Al centro dei dubbi l'espressione usata dalla liturgia preconciliare nei
confronti del popolo ebraico, bollato nelle celebrazioni del Venerdì Santo
come "i perfidi giudei". E' dal 1969, anno in cui divenne effettiva la
disposizione del Concilio Vaticano II sulla celebrazione della messa nelle
lingue nazionali e sulla revisione di parte della liturgia, che
un'espressione del genere non rimbomba più tra le navate di una chiesa
cattolica britannica. La questione ha spinto il cardinal Cormac
Murphy-O'Connor, primate della chiesa di Inghilterra e Galles, ad inviare
già la settimana scorsa una lettera in Vaticano per sottolineare come il
cambiamento sia da considerarsi inutile.

Una presa di posizione che rispecchia l'andamento di un dibattito interno
alla comunità cattolica britannica che dura da mesi, da quando cioè venne
fatta trapelare per la prima volta l'intenzione papale di dare nuova
legittimazione al rito tridentino. Tra i passaggi più discussi, oltre
all'espressione "perfidi giudei", quello in cui si afferma che gli ebrei
vivono "nelle tenebre" e nella "cecità". Come anche la preghiera "affinché
Nostro Signore sollevi il velo che copre i loro cuori ed essi riconoscano il
Nostro Signore Gesù Cristo".

Esistono anche timori che si tratti di un primo passo in direzione di
ulteriori riforme del dettato conciliare, in particolar modo quelle
riguardanti la posizione del celebrante rispetto all'altare (prima del
Concilio volgeva le spalle all'assemblea, stando in piedi davanti ad esso) e
la facoltà di far leggere le Letture ai laici.

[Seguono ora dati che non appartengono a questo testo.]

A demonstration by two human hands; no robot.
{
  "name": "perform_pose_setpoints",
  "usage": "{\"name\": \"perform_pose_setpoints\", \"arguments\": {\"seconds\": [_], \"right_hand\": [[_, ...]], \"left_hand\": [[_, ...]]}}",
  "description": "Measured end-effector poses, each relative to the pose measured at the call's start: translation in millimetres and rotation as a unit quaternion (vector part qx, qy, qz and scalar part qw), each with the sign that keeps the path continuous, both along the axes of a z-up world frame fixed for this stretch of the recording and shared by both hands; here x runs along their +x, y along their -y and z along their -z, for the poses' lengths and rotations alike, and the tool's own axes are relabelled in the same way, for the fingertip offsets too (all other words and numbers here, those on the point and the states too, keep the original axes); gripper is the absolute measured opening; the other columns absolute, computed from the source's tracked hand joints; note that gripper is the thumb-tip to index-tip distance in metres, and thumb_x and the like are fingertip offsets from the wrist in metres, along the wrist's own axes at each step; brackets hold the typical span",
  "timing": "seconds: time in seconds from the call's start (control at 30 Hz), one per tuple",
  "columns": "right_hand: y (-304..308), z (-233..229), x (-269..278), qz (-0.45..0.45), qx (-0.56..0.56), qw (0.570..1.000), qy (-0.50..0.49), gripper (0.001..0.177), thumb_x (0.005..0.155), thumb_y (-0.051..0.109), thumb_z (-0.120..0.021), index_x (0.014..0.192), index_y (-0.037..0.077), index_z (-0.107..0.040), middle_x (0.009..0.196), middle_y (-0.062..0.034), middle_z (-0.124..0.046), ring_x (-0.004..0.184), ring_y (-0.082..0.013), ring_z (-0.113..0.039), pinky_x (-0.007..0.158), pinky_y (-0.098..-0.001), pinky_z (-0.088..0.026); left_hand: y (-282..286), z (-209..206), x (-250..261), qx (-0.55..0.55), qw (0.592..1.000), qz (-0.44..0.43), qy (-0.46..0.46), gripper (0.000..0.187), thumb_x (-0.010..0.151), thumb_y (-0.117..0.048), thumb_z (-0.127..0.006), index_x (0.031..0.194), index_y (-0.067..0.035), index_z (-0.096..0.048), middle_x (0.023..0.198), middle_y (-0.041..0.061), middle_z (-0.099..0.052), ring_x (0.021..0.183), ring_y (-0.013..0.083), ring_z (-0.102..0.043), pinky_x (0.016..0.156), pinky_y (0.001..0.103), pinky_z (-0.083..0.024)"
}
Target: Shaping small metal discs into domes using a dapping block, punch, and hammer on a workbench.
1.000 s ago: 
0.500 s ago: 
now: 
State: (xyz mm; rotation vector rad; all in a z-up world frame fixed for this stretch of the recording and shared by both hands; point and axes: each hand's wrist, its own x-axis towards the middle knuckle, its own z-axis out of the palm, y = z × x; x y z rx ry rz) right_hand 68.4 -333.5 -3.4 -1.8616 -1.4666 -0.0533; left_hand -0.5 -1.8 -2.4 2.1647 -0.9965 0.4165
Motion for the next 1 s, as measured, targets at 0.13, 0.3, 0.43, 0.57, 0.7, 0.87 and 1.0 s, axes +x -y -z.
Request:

Secondo le regole attualmente in vigore, l'autorizzazione alla celebrazione
della messa in latino deve essere data dalle autorità ecclesiastiche
britanniche sulla base di una precisa richiesta.

"Seguiamo sempre le indicazioni di Roma", hanno confessato al quotidiano The
Independent sacerdoti cattolici inglesi, "ma il fatto è che ancora adesso
non sappiamo quali siano i nuovi indirizzi". Non si tratta solo di questo.
"La questione fondamentale", sostiene il gesuita Keith Pecklers, "non è
certo limitata alla sola liturgia. La cosa ha implicazioni ben più ampie per
la vita della Chiesa". Dietro ci sarebbe il fatto che i fan della messa in
latino "tendono ad opporsi al ruolo sempre più presente del laicato nella
vita delle comunità parrocchiali, così come alla collaborazione con le altre
confessioni cristiane ed al dialogo con ebrei e musulmani".